New Britain City Journal

New Britain's Weekly Online Newspaper


Too Much Sodium Can Result in Heart Problems

In America, the average person consumes about 3 pounds or more of this each year. According to the heart foundation about 75 percent of this nutrient comes from processed foods. The American Heart Association recommends that you eat less than 1,500mg of this nutrient per day, which is about ½ teaspoon. Can you guess what is it? It’s sodium. Sodium is also known as salt, table salt, common salt and sodium chloride.

Sodium is needed for your body to function properly, but too much sodium can result in heart problems. If you eat a lot of sodium, your body tends to hold in extra water to keep you from dehydrating. In addition, your blood vessels start to get thicker; which makes the inside of the blood vessel small. As a result, you have a lot of blood pushing against the wall of your blood vessels raising the pressure inside your arteries giving you what is called high blood pressure. When you have high blood pressure you are at risk for heart attack, kidney disease and stroke. According to, more than 50 million Americans, 1 in 4, have high blood pressure and 1 in 3 African Americans over the age of 18 have high blood pressure. Although African Americans are at higher risk, everyone needs to be careful of how much sodium they put into their bodies because all Americans have 90 percent chance of eventually developing high blood pressure.

Not all foods high in sodium taste salty. Sodium is everywhere, including foods that don’t taste salty. Examples of this are baked foods. These types of foods are usually very sweet and do not taste salty but adding baking soda or baking powder to the ingredients increases the sodium content. A spoonful of salt contains much more than the amount of salt you need every day. Half a teaspoon of salt a day is the actual recommendation.

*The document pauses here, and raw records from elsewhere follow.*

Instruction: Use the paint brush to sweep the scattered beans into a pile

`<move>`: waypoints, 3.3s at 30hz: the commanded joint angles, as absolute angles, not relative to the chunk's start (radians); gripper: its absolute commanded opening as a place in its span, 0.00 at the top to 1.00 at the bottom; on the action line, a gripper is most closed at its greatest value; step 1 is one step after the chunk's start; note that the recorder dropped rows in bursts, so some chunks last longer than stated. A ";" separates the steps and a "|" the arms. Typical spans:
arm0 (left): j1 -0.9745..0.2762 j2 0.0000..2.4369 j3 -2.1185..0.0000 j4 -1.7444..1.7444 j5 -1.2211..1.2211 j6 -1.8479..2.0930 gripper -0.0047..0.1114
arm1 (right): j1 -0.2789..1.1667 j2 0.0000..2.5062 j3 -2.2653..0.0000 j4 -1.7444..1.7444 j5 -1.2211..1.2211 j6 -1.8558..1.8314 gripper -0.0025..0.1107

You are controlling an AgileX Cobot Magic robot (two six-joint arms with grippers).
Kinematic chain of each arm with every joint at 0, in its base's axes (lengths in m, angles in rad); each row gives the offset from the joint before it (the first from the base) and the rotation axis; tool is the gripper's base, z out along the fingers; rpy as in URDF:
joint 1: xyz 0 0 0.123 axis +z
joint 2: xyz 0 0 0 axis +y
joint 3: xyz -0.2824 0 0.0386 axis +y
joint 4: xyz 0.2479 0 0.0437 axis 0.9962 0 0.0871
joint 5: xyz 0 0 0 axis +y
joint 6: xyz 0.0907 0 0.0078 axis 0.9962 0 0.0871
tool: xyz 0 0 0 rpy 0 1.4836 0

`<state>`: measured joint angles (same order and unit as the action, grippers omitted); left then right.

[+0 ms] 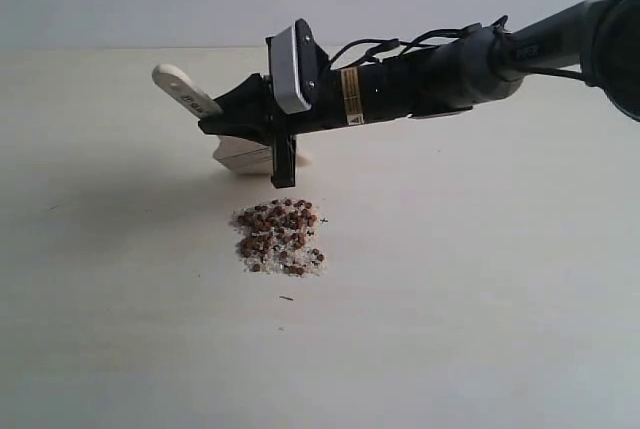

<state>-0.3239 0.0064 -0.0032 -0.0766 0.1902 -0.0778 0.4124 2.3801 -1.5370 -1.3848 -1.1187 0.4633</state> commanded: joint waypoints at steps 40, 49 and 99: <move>-0.330 0.000 0.000 -0.075 0.193 -0.082 0.96 | 0.336 2.232 -1.493 -1.462 -1.221 0.725 0.98; -0.330 0.000 0.000 -0.075 0.193 -0.082 0.96 | 0.338 2.123 -1.417 -1.701 -1.221 0.992 0.98; -0.330 0.000 0.000 -0.075 0.193 -0.080 0.96 | 0.423 2.025 -0.975 -1.582 -1.035 0.412 0.98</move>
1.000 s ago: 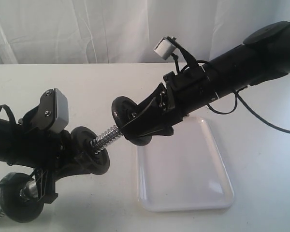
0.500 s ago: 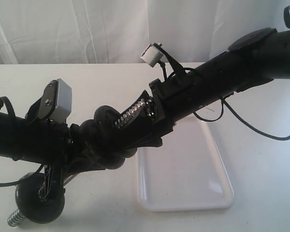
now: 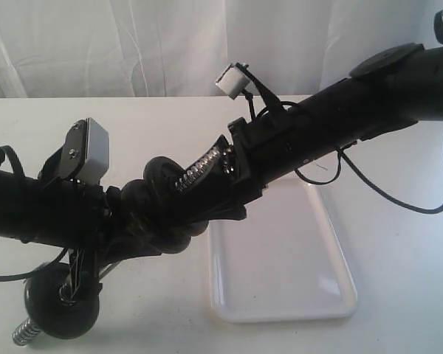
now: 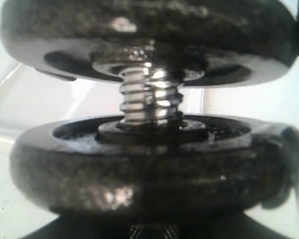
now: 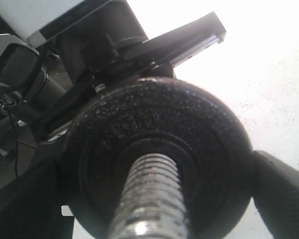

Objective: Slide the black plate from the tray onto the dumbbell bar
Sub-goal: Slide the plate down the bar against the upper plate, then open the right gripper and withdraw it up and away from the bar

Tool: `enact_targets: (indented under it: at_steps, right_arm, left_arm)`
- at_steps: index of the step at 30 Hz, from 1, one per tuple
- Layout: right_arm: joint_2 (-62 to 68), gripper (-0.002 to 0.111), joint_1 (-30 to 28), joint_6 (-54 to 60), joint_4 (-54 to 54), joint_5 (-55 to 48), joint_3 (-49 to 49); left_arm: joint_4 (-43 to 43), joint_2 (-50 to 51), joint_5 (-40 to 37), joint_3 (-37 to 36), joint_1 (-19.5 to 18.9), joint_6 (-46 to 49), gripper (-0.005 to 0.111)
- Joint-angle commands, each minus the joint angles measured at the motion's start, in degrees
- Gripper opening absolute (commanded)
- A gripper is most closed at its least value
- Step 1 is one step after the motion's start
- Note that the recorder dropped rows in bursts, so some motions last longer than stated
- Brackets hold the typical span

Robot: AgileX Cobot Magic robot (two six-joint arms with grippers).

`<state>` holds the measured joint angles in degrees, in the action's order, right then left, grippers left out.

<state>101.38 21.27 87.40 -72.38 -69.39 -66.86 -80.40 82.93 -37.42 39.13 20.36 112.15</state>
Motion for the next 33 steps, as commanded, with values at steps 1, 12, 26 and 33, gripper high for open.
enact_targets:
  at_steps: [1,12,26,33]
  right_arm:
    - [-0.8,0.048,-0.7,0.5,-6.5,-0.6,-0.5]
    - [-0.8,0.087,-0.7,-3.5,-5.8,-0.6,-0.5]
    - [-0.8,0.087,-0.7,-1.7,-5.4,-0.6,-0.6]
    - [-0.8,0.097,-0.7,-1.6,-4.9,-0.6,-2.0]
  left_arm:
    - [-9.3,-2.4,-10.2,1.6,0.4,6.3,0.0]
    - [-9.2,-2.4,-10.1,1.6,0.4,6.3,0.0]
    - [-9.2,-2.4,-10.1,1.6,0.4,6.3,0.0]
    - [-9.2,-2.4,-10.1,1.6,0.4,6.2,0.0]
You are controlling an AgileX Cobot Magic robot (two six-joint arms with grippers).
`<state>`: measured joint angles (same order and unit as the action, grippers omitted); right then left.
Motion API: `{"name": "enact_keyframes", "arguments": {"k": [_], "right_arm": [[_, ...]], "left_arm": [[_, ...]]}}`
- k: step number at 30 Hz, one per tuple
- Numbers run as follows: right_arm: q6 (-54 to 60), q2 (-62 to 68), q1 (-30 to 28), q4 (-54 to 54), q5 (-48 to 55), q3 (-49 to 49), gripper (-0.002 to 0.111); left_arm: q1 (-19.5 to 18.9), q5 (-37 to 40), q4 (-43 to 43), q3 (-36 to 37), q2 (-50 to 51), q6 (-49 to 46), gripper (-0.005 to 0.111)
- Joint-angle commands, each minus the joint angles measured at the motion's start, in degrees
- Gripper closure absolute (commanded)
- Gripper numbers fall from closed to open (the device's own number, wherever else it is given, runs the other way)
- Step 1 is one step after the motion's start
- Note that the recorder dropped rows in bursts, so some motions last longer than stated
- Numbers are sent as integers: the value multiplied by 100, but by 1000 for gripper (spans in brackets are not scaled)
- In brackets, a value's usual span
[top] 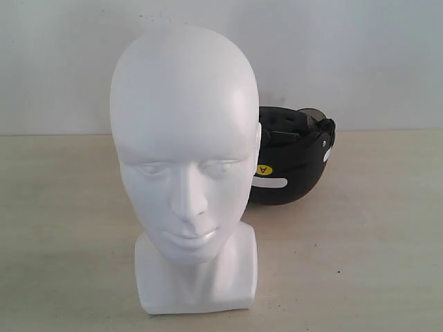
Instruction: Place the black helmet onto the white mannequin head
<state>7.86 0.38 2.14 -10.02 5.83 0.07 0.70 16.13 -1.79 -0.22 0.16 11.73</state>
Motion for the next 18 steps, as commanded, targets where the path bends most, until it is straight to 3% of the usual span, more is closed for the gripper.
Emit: {"name": "enact_keyframes", "arguments": {"k": [1,6,8,10,12,18], "right_arm": [[41,-38,-37,21,-1323,-7,109],[-307,-38,-37,13,-2642,-7,109],[-1705,-38,-37,-142,-2913,-7,109],[-2450,-38,-37,-29,-2650,-7,109],[-2383,-38,-37,732,-2206,-195,109],[-3802,422,-26,2364,-1377,-1134,109]], "left_arm": [[49,-19,-11,22,-16,-25,102],[49,-19,-11,22,-16,-25,102],[49,-19,-11,22,-16,-25,102],[49,-19,-11,22,-16,-25,102],[49,-19,-11,22,-16,-25,102],[49,-19,-11,22,-16,-25,102]]}}
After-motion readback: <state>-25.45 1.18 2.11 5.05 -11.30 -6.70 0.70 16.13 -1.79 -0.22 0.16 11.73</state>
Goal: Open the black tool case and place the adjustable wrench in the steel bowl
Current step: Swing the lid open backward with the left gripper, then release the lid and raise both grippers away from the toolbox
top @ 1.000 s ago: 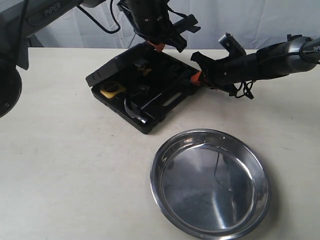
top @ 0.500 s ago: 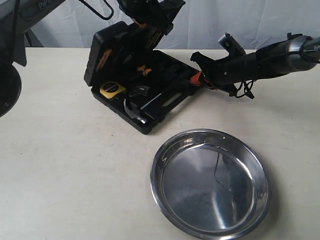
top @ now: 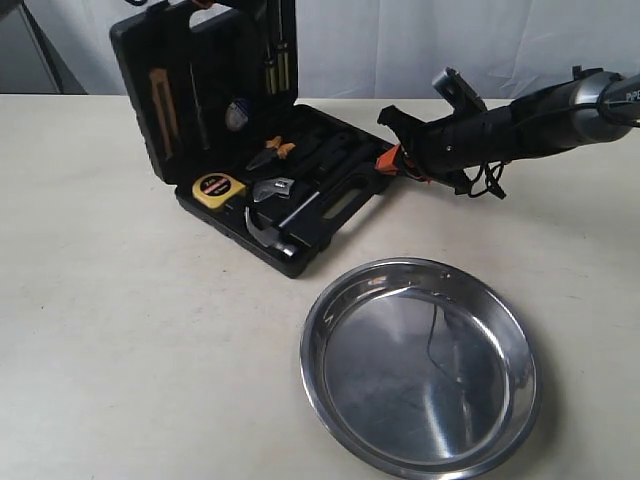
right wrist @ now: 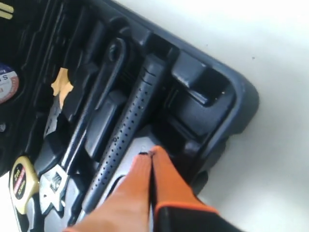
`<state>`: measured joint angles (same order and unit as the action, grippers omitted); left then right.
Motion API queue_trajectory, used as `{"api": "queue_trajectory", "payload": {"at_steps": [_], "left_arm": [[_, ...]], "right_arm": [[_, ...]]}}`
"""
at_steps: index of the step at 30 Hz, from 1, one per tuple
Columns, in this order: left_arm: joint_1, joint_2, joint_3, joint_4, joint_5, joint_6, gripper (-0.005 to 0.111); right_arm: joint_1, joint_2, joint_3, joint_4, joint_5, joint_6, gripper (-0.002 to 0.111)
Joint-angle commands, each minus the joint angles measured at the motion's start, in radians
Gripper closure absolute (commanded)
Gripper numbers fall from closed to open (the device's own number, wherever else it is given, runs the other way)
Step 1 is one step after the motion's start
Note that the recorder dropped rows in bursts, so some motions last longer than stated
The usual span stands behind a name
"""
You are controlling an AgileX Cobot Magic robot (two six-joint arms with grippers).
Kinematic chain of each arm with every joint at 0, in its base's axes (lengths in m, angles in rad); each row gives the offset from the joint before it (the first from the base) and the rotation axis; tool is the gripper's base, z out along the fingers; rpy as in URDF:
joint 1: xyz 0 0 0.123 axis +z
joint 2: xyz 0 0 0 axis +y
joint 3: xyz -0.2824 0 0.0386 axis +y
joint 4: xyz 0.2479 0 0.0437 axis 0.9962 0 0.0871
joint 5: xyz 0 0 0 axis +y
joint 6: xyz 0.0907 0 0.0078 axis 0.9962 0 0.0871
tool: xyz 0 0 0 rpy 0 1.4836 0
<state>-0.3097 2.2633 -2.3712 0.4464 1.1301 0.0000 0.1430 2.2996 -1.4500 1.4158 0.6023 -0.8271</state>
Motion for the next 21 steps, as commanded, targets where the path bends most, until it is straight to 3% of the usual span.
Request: {"api": "queue_trajectory", "payload": {"at_steps": [1,12,19,21], "left_arm": [[0.06,0.005,0.007,-0.01,0.058,-0.026,0.107],[0.122,0.005,0.007,-0.002,0.049,-0.026,0.107],[0.128,0.005,0.007,-0.165,0.008,-0.062,0.107],[0.128,0.005,0.007,-0.212,-0.01,-0.079,0.107]], "right_arm": [[-0.001,0.021,0.018,-0.084,-0.014,-0.002,0.109],[-0.001,0.021,0.018,-0.088,-0.012,-0.002,0.109],[-0.003,0.021,-0.005,-0.102,0.005,0.0,0.109],[-0.003,0.008,-0.062,-0.207,0.051,0.068,0.109]]}}
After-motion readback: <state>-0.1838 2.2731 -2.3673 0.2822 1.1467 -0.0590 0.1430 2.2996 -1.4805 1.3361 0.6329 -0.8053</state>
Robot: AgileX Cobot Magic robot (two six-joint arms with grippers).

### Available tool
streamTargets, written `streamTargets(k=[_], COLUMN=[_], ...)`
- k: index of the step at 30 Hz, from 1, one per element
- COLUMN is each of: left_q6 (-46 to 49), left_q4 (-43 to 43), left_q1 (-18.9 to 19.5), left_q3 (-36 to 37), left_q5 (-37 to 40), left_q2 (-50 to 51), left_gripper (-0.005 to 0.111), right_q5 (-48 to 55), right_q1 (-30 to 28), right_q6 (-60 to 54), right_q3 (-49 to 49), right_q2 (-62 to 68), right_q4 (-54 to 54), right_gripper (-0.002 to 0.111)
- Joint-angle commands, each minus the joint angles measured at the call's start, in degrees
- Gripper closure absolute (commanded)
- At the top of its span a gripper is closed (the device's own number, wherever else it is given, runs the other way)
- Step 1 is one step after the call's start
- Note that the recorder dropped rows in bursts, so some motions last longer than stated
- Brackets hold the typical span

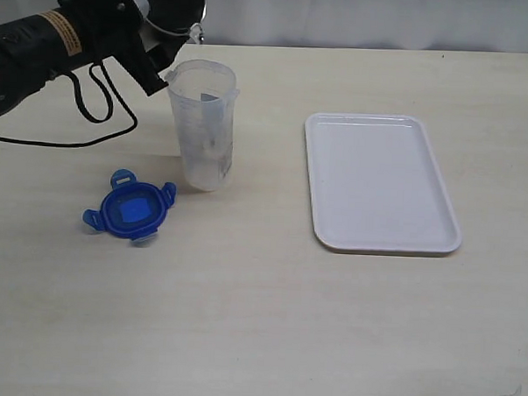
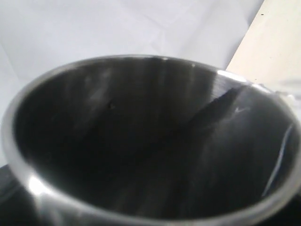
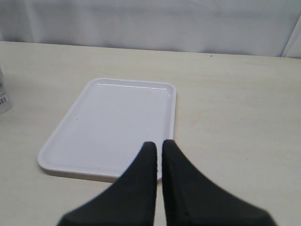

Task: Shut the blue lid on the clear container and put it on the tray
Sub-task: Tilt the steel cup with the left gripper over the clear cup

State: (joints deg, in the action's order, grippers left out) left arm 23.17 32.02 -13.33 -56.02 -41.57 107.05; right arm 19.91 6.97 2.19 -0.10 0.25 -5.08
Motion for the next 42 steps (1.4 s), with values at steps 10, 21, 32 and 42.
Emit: streamTargets(k=[10,21,32,42], left_q6=[8.93,13.9,16.38,21.55], left_q4=[-0.64,-0.64,-0.64,-0.74], left_q1=[0.04,0.04,0.04,0.04], left_q3=[-0.76,-0.76,-0.76,-0.76], left_q5=[-4.06,-4.06,-4.06,-4.06], left_q2=[-1.32,-1.32,-1.32,-1.32], left_gripper=[0.107,0.107,0.107,0.107], right_q5=[-0.06,-0.06,-0.06,-0.06], right_q1=[-0.32,-0.32,-0.32,-0.32], right_q6=[0.06,0.06,0.06,0.06], right_q3=[0.1,0.1,0.1,0.1], right_q2=[-0.25,-0.25,-0.25,-0.25], right_q4=[-0.32,-0.32,-0.32,-0.32], right_gripper=[0.104,0.104,0.104,0.104])
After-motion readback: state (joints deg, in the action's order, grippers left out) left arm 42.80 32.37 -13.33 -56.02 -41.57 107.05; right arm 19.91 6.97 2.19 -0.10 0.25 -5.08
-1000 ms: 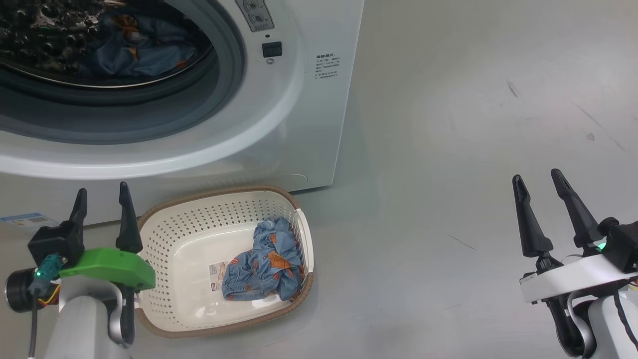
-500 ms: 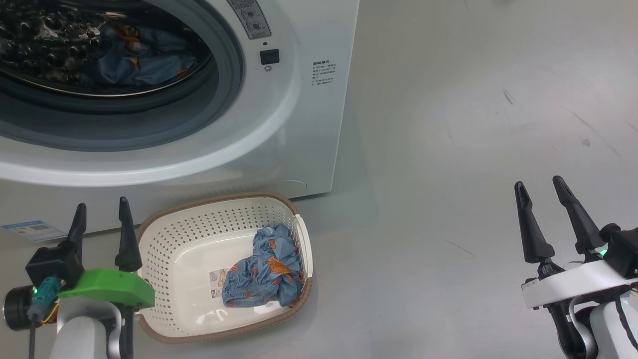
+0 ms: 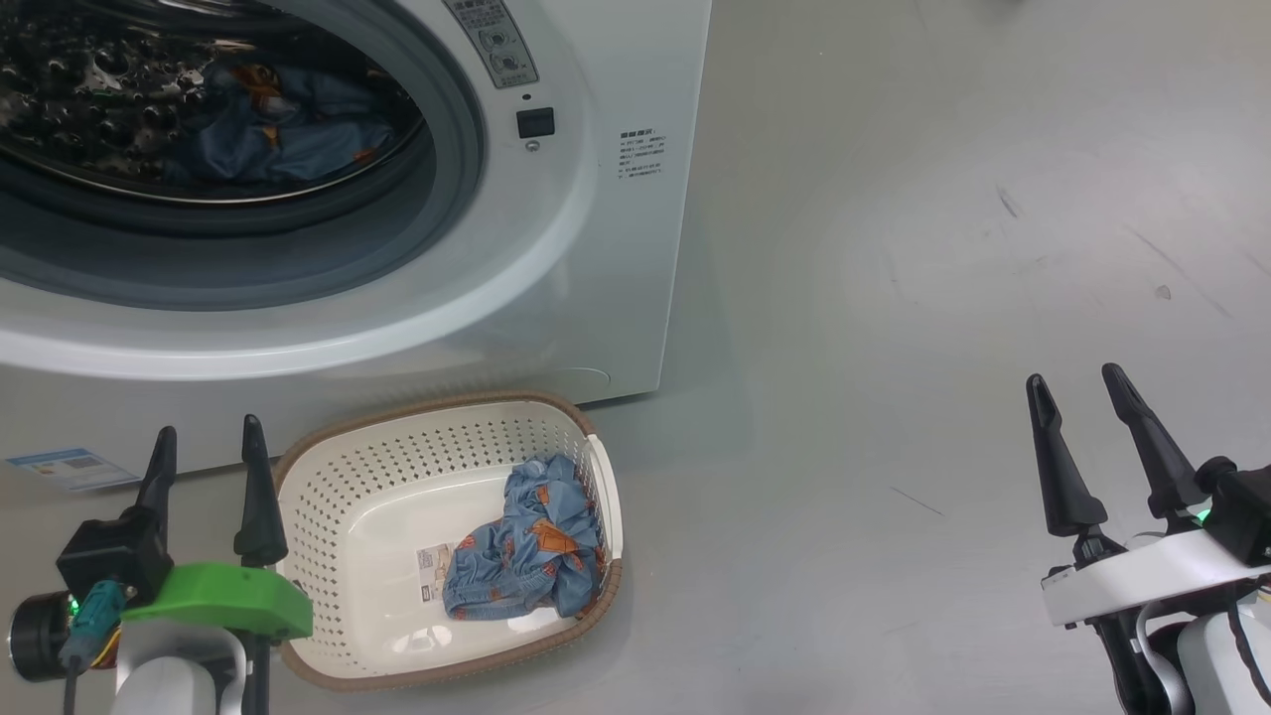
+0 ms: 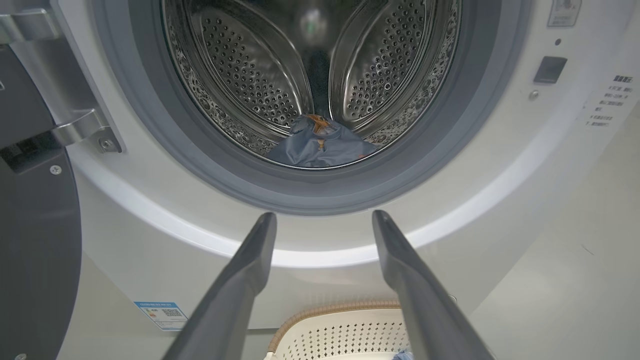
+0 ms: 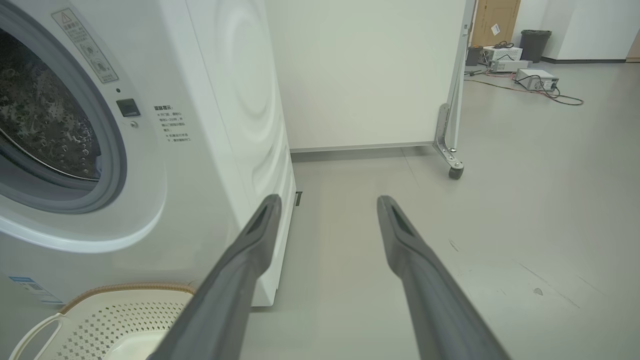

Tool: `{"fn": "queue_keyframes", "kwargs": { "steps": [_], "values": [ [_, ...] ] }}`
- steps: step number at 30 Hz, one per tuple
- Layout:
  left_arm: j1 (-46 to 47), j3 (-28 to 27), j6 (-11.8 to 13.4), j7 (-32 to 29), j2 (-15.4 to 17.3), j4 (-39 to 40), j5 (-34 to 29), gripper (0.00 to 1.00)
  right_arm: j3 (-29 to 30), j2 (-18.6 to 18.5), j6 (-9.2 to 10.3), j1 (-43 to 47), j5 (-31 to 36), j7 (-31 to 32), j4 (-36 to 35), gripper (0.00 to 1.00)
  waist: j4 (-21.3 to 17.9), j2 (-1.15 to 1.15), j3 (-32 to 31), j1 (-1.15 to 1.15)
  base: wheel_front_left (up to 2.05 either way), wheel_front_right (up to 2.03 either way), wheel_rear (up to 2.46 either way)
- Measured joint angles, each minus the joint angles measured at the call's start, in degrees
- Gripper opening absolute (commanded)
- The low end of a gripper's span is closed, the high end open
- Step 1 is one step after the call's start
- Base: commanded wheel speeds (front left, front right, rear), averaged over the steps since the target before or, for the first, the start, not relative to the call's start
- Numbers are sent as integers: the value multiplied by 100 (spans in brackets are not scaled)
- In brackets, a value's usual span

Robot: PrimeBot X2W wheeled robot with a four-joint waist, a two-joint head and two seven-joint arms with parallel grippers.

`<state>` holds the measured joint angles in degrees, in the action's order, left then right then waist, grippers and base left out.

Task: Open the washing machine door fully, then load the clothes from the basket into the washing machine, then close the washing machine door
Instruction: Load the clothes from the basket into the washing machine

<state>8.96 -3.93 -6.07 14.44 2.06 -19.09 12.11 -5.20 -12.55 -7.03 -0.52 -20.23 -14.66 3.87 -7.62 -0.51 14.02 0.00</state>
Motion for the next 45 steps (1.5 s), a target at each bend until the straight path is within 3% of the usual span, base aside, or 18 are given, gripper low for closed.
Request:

Food labels that have “reduced” or “less salt” written on them are still questionable. Even though sodium may be reduced, it may still be more than the recommended daily value. You should always check your food labels. If a labels states “reduced” or “less sodium” on it then it has at least 25 percent less sodium than the regular product. This can still be high depending on how high the amount of salt was in the original product before they reduced it. If it says ‘low sodium’ this product has 140 milligrams or less of sodium. ‘Very low sodium’ has about 35 milligrams or less of sodium. Sodium free or no sodium products have Less than 5 milligrams of sodium or no sodium.

When reading a food label, note the amount of sodium in each serving. Keep track of your daily intake to be sure you don’t exceed the recommended amounts. Another way to read food labels is to check where’sodium” appears in the list of ingredients. If it is the first ingredient on that list, then it is an abundant ingredient in your food item.

It can be difficult to decrease your sodium intake, but it is not impossible. Here are some tips for reducing sodium in your diet. You should choose food items without added salt. You can also try to get rid of or lessen the amount of salty snacks. Another thing that can help lower your salt intake is selecting unsalted soups or broths. Use spices and herbs to improve taste of food instead of salt. Adding lemon juice to fish and veggies is also a good way to decrease sodium in your meals. Try not to add canned vegetables to homemade foods because they usually have a high salt concentration. Instead of canned vegetables you can buy frozen vegetables. Another option is to use 3-hole shakers instead of 4-hole shakers to put your salt in. You can also keep a journal and write down all the foods you eat and the amount of salt in each item. Make cutting salt a family activity so that everyone benefits. Support from friends and family is important. You don’t have to do it alone.



  1. A hidden source of sodium is packaged chicken! I was shocked to see a high sodium content in raw, packaged whole chicken and chicken pieces, thighs and boneless breasts for example. I knew that pork was “pumped up” with some salt solution, but didn’t know about chicken. I am NOT talking about raw MARINATED meats, just plain old chicken & pork. Keep an eye out for this, you’d be surprised at the sodium level. Also, if you buy the boneless breasts, for example, and then marinate it in an off-the-shelf product already high in sodium, it will be nearly inedible! Flip those yellow styrofoam packages over for the nutrition label. Some dairy products, like cottage cheese, have a surprisingly high sodium level, too. This is especially important if you do the shopping or cooking for an elderly person- just be aware.